■ Activity:
The copy you print must match the listing exactly, with its pictures removed.

■ Data block:
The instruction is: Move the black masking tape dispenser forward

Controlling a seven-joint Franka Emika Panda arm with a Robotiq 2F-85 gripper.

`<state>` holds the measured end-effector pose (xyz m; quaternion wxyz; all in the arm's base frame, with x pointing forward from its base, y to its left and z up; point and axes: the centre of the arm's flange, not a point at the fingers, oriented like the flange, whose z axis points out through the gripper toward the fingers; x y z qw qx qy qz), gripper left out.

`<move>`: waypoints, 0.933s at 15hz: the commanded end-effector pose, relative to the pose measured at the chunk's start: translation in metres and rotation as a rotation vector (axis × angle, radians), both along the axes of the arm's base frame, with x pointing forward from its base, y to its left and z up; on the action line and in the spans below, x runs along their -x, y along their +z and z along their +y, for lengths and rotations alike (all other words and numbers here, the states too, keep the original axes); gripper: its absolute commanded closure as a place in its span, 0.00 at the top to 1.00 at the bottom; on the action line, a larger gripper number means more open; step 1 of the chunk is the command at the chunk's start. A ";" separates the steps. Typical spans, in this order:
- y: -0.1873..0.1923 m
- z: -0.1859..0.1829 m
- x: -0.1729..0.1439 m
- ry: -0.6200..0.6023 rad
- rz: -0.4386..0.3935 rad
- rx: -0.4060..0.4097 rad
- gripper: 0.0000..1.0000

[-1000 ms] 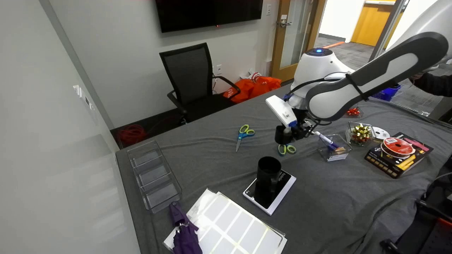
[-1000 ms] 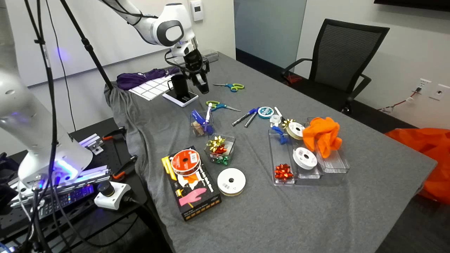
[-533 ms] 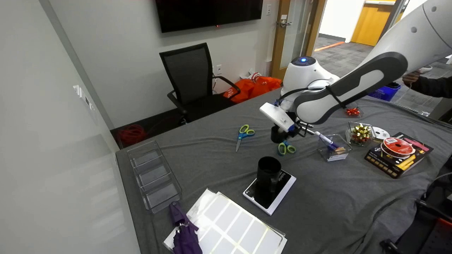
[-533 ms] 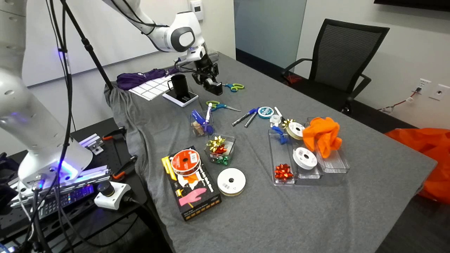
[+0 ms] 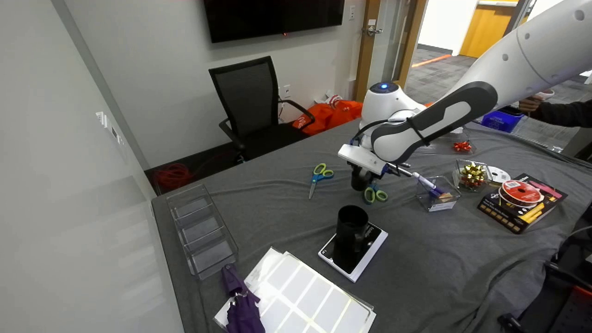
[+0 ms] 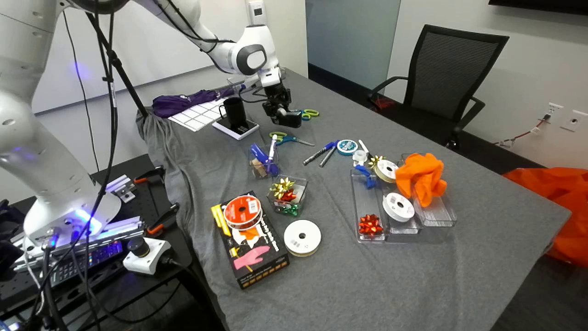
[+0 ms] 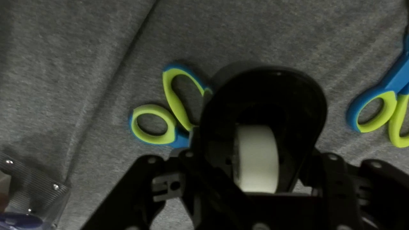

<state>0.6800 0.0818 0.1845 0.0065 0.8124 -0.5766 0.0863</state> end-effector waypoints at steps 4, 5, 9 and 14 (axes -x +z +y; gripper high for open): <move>-0.010 -0.012 -0.047 0.131 0.018 0.038 0.40; -0.014 -0.014 -0.050 0.133 0.018 0.045 0.40; -0.034 -0.018 -0.057 0.136 0.028 0.060 0.40; -0.044 -0.020 -0.054 0.121 0.038 0.060 0.91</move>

■ Result of the exercise:
The instruction is: Move the black masking tape dispenser forward

Controlling a seven-joint Franka Emika Panda arm with a Robotiq 2F-85 gripper.

`<state>` holds the measured end-effector pose (xyz m; quaternion wxyz; all in the arm's base frame, with x pointing forward from its base, y to its left and z up; point and axes: the centre of the arm's flange, not a point at the fingers, oriented like the flange, whose z axis points out through the gripper toward the fingers; x y z qw qx qy qz), gripper left out.

`<move>`: waypoints, 0.933s at 15hz: the commanded end-effector pose, relative to the pose measured at the chunk's start: translation in metres and rotation as a rotation vector (axis × angle, radians), both along the axes of the arm's base frame, with x pointing forward from its base, y to its left and z up; on the action line and in the spans below, x runs along their -x, y along their +z and z along their +y, for lengths and rotations alike (all other words and numbers here, the states too, keep the original axes); gripper: its absolute commanded closure as a place in its span, 0.00 at the top to 1.00 at the bottom; on the action line, a larger gripper number means more open; step 1 of the chunk is the command at the chunk's start. A ";" separates the steps. Typical spans, in this order:
- y: -0.1873..0.1923 m
- z: -0.1859..0.1829 m
- x: -0.1729..0.1439 m
- ry: -0.6200..0.6023 rad
- rz: -0.4386..0.3935 rad
- rx: -0.4060..0.4097 rad
- gripper: 0.0000..1.0000

[-1000 ms] 
[-1000 ms] 
[-533 ms] 
[-533 ms] 
[+0 ms] 
[+0 ms] 
[+0 ms] 

<state>0.6800 0.0818 0.1845 0.0065 0.8124 -0.5766 0.0863</state> end-effector waypoints at steps 4, 5, 9 and 14 (axes -x +z +y; gripper high for open): <move>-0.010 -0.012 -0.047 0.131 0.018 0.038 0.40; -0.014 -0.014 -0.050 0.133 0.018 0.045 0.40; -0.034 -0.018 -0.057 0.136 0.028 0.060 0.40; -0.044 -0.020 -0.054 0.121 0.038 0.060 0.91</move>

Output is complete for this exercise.